- _Problem to solve_: Print the records again, character for character.

- _Data in this exercise_:
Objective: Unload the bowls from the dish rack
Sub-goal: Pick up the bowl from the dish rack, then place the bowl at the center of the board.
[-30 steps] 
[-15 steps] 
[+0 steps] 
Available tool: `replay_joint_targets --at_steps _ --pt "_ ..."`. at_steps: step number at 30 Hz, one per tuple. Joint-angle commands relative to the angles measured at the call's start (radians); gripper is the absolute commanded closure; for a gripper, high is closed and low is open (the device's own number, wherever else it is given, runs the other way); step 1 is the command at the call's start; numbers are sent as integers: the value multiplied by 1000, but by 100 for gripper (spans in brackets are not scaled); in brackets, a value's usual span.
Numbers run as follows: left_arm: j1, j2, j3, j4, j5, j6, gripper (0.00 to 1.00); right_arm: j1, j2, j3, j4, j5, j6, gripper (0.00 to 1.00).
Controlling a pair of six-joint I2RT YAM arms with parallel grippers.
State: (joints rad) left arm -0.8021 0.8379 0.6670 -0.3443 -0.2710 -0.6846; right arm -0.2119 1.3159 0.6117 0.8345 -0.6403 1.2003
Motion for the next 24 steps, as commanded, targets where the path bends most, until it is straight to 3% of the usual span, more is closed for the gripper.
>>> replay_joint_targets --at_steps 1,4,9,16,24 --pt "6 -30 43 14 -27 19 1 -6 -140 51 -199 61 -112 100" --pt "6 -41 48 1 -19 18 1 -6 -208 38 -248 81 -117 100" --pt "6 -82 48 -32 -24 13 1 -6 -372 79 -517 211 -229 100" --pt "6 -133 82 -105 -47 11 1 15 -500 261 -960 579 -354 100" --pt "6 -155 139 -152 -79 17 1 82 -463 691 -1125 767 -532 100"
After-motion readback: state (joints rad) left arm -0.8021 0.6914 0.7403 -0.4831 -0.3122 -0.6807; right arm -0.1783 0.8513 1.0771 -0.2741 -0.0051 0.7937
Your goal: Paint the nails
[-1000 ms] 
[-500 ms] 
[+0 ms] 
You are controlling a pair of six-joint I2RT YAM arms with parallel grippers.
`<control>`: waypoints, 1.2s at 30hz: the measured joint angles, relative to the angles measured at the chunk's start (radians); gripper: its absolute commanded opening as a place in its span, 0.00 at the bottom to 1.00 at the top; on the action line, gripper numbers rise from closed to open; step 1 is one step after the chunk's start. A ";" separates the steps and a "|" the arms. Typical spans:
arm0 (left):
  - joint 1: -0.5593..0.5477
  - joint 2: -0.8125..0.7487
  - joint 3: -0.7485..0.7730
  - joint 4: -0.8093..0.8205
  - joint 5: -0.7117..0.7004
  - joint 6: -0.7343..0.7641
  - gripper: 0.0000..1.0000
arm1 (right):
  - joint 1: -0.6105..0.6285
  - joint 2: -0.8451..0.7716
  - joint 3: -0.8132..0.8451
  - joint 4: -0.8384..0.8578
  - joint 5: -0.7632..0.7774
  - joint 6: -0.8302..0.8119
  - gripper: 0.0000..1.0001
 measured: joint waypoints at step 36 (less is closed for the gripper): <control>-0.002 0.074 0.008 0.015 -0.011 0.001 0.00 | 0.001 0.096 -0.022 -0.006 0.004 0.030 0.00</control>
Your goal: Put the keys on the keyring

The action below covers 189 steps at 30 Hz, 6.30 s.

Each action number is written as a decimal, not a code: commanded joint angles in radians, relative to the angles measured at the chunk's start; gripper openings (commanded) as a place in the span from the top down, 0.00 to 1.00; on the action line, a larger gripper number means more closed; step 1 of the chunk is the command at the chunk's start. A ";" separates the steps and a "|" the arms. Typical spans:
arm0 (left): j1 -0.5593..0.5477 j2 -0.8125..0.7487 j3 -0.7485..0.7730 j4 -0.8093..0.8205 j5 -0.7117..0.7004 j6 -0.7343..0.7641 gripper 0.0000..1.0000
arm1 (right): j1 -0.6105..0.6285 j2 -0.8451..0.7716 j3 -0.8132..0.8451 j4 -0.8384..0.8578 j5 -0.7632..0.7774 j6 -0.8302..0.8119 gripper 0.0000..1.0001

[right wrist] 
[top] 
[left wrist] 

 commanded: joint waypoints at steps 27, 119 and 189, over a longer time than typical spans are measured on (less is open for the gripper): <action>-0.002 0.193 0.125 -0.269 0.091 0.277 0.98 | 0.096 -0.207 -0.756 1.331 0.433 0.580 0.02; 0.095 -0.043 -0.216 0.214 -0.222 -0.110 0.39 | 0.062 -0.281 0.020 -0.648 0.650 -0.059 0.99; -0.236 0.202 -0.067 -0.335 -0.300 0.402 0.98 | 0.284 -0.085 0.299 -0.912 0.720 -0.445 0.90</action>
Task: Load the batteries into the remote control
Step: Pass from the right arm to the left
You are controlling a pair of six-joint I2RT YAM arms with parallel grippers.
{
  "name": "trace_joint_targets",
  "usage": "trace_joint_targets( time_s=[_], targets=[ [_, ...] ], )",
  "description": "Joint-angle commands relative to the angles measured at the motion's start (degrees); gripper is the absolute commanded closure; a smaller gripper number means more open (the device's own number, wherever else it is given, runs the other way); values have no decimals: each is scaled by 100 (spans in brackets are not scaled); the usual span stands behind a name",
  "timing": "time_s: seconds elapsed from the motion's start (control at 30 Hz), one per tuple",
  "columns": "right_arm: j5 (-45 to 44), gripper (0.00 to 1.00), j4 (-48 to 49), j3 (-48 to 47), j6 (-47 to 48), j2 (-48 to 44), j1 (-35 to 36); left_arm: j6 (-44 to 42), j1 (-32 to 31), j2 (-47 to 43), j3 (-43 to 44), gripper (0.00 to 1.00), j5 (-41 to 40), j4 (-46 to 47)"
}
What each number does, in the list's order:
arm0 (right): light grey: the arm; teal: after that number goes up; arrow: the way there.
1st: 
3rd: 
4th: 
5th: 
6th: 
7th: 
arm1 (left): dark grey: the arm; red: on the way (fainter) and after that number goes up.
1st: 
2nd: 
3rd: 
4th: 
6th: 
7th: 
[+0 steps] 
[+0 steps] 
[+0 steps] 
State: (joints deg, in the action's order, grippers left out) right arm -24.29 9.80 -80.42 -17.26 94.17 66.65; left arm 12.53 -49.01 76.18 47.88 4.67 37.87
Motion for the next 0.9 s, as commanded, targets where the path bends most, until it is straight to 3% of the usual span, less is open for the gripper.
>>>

- _Exercise solution_:
Objective: Unload the bowls from the dish rack
Sub-goal: Pick up the bowl from the dish rack, then place the bowl at the center of the board.
[-30 steps] 
[-15 steps] 
[+0 steps] 
Available tool: `replay_joint_targets --at_steps _ --pt "_ ..."`. at_steps: step number at 30 Hz, one per tuple. Joint-angle commands relative to the angles measured at the call's start (radians); gripper is the absolute commanded closure; for a gripper, high is closed and low is open (the device's own number, wherever else it is given, runs the other way); step 1 is the command at the call's start; numbers are sent as integers: the value multiplied by 1000, but by 100 for gripper (spans in brackets are not scaled); in brackets, a value's usual span.
Numbers run as follows: left_arm: j1, j2, j3, j4, j5, j6, gripper (0.00 to 1.00); right_arm: j1, j2, j3, j4, j5, j6, gripper (0.00 to 1.00).
Controlling a pair of six-joint I2RT YAM arms with parallel grippers.
State: (joints rad) left arm -0.8021 0.8379 0.6670 -0.3443 -0.2710 -0.6846; right arm -0.2119 1.3159 0.6117 0.8345 -0.6403 1.2003
Motion for the next 24 steps, as commanded, targets where the path bends most, until it is straight to 3% of the usual span, more is closed for the gripper.
>>> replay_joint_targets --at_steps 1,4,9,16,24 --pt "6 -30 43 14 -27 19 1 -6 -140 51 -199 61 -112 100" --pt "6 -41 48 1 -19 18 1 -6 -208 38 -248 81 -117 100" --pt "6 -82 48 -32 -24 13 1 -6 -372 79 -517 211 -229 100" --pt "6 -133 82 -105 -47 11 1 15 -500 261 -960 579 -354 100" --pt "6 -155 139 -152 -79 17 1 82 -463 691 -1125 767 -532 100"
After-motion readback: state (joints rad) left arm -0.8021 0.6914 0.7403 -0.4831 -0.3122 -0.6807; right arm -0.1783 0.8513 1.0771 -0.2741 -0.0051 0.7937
Your goal: Paint the nails
[-1000 ms] 
[-500 ms] 
[+0 ms] 
You are controlling a pair of six-joint I2RT YAM arms with parallel grippers.
`<control>`: waypoints, 1.2s at 30hz: the measured joint angles, relative to the angles measured at the chunk's start (radians); gripper: its absolute commanded opening as a place in its span, 0.00 at the bottom to 1.00 at the top; on the action line, gripper numbers rise from closed to open; step 1 is one step after the chunk's start. A ";" separates the steps and a "|" the arms. Typical spans:
arm0 (left):
  - joint 1: -0.5593..0.5477
  - joint 2: -0.8125..0.7487
  - joint 3: -0.7485..0.7730
  - joint 4: -0.8093..0.8205
  - joint 5: -0.7117..0.7004
  - joint 6: -0.7343..0.7641
  - gripper: 0.0000..1.0000
arm1 (right):
  - joint 1: -0.6105..0.6285
  - joint 2: -0.8451..0.7716
  - joint 3: -0.8132..0.8451
  - joint 4: -0.8384..0.8578
  - joint 5: -0.7632..0.7774
  - joint 6: -0.8302..0.8119
  - gripper: 0.0000..1.0001
 measured: joint waypoints at step 36 (less is closed for the gripper): <control>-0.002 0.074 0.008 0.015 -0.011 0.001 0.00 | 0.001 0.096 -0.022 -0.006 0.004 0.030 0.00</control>
Your goal: Put the keys on the keyring

The action below covers 189 steps at 30 Hz, 6.30 s.

Each action number is written as a decimal, not a code: commanded joint angles in radians, relative to the angles measured at the chunk's start; gripper openings (commanded) as a place in the span from the top down, 0.00 to 1.00; on the action line, a larger gripper number means more closed; step 1 of the chunk is the command at the chunk's start. A ";" separates the steps and a "|" the arms. Typical spans:
arm0 (left): j1 -0.5593..0.5477 j2 -0.8125..0.7487 j3 -0.7485..0.7730 j4 -0.8093..0.8205 j5 -0.7117..0.7004 j6 -0.7343..0.7641 gripper 0.0000..1.0000
arm1 (right): j1 -0.6105..0.6285 j2 -0.8451..0.7716 j3 -0.8132..0.8451 j4 -0.8384..0.8578 j5 -0.7632..0.7774 j6 -0.8302..0.8119 gripper 0.0000..1.0001

[right wrist] 
[top] 
[left wrist] 

 commanded: joint waypoints at steps 27, 119 and 189, over a longer time than typical spans are measured on (less is open for the gripper): <action>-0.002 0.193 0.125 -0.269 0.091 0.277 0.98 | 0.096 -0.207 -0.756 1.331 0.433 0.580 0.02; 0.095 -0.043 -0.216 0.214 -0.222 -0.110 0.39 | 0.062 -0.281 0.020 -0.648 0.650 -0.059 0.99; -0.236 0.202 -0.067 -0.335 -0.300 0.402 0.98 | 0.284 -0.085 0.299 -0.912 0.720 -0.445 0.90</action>
Task: Load the batteries into the remote control
Step: Pass from the right arm to the left
You are controlling a pair of six-joint I2RT YAM arms with parallel grippers.
{
  "name": "trace_joint_targets",
  "usage": "trace_joint_targets( time_s=[_], targets=[ [_, ...] ], )",
  "description": "Joint-angle commands relative to the angles measured at the motion's start (degrees); gripper is the absolute commanded closure; a smaller gripper number means more open (the device's own number, wherever else it is given, runs the other way); values have no decimals: each is scaled by 100 (spans in brackets are not scaled); the usual span stands behind a name",
  "timing": "time_s: seconds elapsed from the motion's start (control at 30 Hz), one per tuple",
  "columns": "right_arm: j5 (-45 to 44), gripper (0.00 to 1.00), j4 (-48 to 49), j3 (-48 to 47), j6 (-47 to 48), j2 (-48 to 44), j1 (-35 to 36); left_arm: j6 (-44 to 42), j1 (-32 to 31), j2 (-47 to 43), j3 (-43 to 44), gripper (0.00 to 1.00), j5 (-41 to 40), j4 (-46 to 47)"
}
What each number does, in the list's order:
arm0 (right): light grey: the arm; teal: after that number goes up; arrow: the way there.
1st: 
3rd: 
4th: 
5th: 
6th: 
7th: 
arm1 (left): dark grey: the arm; red: on the way (fainter) and after that number goes up.
1st: 
2nd: 
3rd: 
4th: 
6th: 
7th: 
[+0 steps] 
[+0 steps] 
[+0 steps] 
State: (joints deg, in the action's order, grippers left out) right arm -24.29 9.80 -80.42 -17.26 94.17 66.65; left arm 12.53 -49.01 76.18 47.88 4.67 37.87
Motion for the next 0.9 s, as commanded, targets where the path bends most, until it is straight to 3% of the usual span, less is open for the gripper.
>>>

What is written here forms the complete answer.